04-May (USAGOLD) — Gold is maintaining a mildly corrective stance, dipping to new lows on the week in overseas trading before rebounding within the day’s range. A second day of dollar gains may be temporarily impeding a sustained move in the yellow metal above $1300.
However, the tepid growth, low/no inflation, and hence easy monetary policy scenario continues to dominate. As growth and inflation prospects erode, the world’s central banks are forced to pile on ever-more extraordinary accommodations in an effort to stop the bleeding; even though there seems to be no evidence that these measures are achieving their goals.

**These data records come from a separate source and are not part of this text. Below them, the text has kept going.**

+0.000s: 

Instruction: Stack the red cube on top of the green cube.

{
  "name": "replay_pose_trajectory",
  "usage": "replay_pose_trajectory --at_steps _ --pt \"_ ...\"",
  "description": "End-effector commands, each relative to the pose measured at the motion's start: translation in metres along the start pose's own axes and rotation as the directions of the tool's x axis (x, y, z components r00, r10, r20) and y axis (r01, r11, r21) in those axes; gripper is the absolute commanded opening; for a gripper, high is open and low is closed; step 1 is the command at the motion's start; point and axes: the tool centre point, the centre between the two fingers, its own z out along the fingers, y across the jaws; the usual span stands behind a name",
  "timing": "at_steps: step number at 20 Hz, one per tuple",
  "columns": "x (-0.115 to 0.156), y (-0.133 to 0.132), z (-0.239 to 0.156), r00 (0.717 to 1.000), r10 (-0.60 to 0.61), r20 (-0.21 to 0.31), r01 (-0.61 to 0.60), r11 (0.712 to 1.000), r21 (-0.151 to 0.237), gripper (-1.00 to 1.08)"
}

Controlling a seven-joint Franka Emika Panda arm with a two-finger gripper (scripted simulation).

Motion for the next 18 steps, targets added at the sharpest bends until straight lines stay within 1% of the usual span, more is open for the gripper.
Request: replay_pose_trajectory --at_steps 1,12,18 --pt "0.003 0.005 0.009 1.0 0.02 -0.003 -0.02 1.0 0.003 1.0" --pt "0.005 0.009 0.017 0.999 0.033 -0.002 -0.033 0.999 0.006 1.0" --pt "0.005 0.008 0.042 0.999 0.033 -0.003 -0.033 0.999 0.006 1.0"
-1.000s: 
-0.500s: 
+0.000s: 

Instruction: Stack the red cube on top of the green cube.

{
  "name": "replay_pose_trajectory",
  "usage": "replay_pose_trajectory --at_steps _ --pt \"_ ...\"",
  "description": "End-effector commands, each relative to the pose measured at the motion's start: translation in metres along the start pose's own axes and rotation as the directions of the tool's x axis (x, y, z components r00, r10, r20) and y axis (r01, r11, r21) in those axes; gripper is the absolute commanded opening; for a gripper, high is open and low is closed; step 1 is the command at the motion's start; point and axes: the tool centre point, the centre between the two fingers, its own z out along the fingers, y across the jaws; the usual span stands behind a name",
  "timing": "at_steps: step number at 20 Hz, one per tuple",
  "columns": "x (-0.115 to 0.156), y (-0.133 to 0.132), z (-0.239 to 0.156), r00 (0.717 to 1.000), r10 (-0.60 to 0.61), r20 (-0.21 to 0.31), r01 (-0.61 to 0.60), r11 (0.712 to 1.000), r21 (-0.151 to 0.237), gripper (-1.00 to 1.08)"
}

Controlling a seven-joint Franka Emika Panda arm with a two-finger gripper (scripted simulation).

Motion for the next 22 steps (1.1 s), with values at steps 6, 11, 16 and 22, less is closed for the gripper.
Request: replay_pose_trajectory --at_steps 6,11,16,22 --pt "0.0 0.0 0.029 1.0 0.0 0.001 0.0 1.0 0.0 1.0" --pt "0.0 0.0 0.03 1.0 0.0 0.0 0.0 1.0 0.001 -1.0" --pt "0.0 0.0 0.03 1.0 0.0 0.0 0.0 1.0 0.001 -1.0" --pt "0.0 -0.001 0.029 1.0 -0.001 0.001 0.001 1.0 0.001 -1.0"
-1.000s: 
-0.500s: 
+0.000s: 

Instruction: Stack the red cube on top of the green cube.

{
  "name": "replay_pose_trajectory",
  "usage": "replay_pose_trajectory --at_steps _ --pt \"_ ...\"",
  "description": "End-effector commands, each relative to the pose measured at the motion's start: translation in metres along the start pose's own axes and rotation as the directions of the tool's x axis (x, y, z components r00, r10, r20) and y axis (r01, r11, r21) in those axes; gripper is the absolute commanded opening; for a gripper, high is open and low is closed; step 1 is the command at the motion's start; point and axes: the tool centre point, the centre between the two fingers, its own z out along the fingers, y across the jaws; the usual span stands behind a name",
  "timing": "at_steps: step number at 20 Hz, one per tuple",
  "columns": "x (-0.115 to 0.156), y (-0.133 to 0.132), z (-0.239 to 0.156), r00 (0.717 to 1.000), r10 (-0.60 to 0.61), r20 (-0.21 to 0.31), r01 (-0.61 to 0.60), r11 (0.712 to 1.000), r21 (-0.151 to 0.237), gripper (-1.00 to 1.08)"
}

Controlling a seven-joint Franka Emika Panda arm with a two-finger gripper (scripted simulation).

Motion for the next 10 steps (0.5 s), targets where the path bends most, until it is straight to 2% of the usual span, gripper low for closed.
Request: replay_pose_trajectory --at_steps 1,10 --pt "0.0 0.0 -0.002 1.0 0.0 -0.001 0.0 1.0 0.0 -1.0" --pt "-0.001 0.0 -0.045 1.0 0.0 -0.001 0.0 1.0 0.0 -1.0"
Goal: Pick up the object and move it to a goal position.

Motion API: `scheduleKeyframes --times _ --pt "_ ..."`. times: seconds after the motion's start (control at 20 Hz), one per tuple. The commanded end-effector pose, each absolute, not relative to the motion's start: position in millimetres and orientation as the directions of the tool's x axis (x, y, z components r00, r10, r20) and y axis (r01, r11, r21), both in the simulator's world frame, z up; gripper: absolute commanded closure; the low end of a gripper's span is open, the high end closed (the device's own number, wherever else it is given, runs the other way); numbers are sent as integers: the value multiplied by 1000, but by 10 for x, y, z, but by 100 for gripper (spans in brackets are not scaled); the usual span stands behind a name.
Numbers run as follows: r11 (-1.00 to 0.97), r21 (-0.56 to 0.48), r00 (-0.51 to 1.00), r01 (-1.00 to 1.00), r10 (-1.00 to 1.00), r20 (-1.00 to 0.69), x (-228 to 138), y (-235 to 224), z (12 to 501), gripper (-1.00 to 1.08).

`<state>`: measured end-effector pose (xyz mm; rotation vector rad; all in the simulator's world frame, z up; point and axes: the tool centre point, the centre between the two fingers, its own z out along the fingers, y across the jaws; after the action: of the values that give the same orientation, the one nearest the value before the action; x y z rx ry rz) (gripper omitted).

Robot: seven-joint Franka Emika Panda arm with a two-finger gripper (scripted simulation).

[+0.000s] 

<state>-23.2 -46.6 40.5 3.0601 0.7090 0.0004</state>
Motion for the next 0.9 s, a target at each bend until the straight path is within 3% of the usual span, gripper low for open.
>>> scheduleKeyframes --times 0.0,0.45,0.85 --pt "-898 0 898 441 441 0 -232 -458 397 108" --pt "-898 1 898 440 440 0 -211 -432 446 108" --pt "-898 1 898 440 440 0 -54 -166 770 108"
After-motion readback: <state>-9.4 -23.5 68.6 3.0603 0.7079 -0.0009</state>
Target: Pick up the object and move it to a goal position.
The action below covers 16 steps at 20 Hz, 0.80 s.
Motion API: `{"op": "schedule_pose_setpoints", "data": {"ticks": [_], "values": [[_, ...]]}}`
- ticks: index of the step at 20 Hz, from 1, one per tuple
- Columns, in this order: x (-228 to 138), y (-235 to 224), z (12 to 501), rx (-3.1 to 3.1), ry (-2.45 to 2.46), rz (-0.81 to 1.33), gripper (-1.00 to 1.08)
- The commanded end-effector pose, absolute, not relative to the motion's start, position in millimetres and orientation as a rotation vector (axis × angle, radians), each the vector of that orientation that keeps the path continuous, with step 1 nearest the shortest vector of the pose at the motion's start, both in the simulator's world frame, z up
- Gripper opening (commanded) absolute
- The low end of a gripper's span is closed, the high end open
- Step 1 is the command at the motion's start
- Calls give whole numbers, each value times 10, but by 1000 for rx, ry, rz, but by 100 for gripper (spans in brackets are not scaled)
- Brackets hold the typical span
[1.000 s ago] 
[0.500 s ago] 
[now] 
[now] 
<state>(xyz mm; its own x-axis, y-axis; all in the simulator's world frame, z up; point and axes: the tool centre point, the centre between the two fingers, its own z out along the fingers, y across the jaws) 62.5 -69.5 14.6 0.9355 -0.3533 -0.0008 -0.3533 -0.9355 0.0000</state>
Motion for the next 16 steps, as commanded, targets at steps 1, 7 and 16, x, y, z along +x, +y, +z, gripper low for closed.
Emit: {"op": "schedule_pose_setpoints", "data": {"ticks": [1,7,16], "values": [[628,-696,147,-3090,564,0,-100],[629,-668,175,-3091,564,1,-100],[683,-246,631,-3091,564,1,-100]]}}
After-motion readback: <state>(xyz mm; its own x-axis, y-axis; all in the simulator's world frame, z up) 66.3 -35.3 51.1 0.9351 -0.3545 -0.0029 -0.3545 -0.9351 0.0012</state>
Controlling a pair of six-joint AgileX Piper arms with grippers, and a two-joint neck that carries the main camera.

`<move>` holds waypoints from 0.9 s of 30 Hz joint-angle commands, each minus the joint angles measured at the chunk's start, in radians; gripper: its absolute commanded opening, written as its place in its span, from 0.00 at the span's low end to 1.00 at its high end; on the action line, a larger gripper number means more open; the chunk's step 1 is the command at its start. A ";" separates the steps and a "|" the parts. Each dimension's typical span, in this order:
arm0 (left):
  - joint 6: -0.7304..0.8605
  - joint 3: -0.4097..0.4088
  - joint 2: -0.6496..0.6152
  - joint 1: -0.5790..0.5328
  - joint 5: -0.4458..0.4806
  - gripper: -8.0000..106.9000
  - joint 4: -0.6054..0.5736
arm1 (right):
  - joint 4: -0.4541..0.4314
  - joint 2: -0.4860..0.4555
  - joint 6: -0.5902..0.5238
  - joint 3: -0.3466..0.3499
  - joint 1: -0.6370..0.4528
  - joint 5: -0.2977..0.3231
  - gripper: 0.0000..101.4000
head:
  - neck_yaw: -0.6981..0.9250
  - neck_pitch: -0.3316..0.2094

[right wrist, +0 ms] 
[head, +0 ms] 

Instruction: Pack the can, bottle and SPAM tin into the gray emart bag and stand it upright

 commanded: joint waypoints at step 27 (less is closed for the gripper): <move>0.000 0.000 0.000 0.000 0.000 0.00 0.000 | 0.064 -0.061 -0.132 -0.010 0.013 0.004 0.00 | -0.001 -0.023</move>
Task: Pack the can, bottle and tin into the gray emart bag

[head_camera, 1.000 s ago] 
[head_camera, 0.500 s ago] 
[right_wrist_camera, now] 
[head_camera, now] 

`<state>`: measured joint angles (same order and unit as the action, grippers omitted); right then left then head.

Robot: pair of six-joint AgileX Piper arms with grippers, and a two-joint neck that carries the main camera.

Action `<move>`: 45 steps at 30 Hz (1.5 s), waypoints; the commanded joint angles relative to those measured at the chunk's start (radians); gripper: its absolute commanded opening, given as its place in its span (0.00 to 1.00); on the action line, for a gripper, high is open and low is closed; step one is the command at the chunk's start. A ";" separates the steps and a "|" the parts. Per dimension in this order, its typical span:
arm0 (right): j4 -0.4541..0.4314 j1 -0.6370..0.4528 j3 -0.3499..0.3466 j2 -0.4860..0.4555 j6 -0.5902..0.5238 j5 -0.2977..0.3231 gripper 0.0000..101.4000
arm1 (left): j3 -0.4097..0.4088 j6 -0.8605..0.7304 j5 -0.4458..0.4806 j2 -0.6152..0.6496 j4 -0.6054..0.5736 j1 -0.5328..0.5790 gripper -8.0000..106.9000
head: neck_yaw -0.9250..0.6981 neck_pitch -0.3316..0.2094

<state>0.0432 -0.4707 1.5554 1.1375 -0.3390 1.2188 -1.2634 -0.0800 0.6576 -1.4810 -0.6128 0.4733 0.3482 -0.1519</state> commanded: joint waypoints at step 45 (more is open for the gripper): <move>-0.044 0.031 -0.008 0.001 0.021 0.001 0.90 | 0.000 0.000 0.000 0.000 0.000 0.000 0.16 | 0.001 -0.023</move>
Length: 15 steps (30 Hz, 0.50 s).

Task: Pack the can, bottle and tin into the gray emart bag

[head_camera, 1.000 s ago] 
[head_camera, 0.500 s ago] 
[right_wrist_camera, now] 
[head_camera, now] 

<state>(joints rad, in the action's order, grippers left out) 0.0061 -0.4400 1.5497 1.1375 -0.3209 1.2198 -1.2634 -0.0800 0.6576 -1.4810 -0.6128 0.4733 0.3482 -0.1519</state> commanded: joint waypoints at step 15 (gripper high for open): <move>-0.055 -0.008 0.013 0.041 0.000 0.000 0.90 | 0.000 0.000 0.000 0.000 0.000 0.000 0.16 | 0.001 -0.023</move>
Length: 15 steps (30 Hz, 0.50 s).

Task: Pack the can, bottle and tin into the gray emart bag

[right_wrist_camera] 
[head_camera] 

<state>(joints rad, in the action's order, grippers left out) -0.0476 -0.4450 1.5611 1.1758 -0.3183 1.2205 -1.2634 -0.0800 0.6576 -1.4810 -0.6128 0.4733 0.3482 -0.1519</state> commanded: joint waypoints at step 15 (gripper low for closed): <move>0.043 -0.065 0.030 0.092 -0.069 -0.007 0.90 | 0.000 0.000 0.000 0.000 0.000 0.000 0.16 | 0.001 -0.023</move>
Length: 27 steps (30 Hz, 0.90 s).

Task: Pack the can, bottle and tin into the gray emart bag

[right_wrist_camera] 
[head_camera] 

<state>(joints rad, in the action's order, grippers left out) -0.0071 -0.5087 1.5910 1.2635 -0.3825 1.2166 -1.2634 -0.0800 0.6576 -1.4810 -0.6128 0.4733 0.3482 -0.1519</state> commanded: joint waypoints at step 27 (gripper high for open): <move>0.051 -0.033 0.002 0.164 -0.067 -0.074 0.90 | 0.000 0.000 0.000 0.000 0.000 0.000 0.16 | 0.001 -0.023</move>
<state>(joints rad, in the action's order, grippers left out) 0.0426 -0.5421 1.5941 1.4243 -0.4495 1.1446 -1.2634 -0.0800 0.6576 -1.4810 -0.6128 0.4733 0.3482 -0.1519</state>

“These increasingly aggressive and counterproductive monetary policies are bullish for gold,” says Greenlight Capital’s David Einhorn. I concur: These factors are likely to underpin gold until we see some sign of reinvigorating growth, or higher inflation. What’s interesting, is that if the inflation goals are met, that too should be favorable for gold.
Another tailwind for the gold market continues to be central bank gold demand. China and Russia are the main actors at this point, but other central banks have been active as well. Famed economist Kenneth Rogoff recommended this week that emerging market countries step up their gold purchases even more.
“I am just proposing that emerging markets shift a significant share of the trillions of dollars in foreign-currency reserves that they now hold (China alone has official reserves of $3.3 trillion) into gold.” — Kenneth Rogoff
Rogoff believes “there is a good case to be made that a shift in emerging markets toward accumulating gold would help the international financial system function more smoothly and benefit everyone.” He seems to believe that emerging countries would benefit from the the reserve diversification and being less dependent on the bonds of rich countries, which happen to (surprise, surprise!) own a lot of gold!
“…there is a case to be made that gold is an extremely low-risk asset with average real returns comparable to very short-term debt. And, because gold is a highly liquid asset – a key criterion for a reserve asset – central banks can afford to look past its short-term volatility to longer-run average returns.” — Kenneth Rogoff
As Rogoff points out, emerging countries have trillions in FX reserves. Imagine the demand implications if these countries start shifting their reserve allocations even a little!
In addition, most of the physcial gold making its way to places east in recent years has been coming from London. The source is logically believed to be the ETPs backed by gold, which saw significant outflows as the price of gold was under pressure in recent years. Suddenly, with the price of gold back on the rise, there is renewed interest in these securities indexed to the price of gold.
Just this past Monday, GLD, the world’s largest exchange-traded fund backed by gold, saw 20.8 metric tons of inflows. It was the biggest one-day expansion since 2011.
If other emerging countries do indeed join China and Russia in bolstering their gold reserves, they may find that their primary source for physical is no longer available. That too would likely have a very positive impact on price.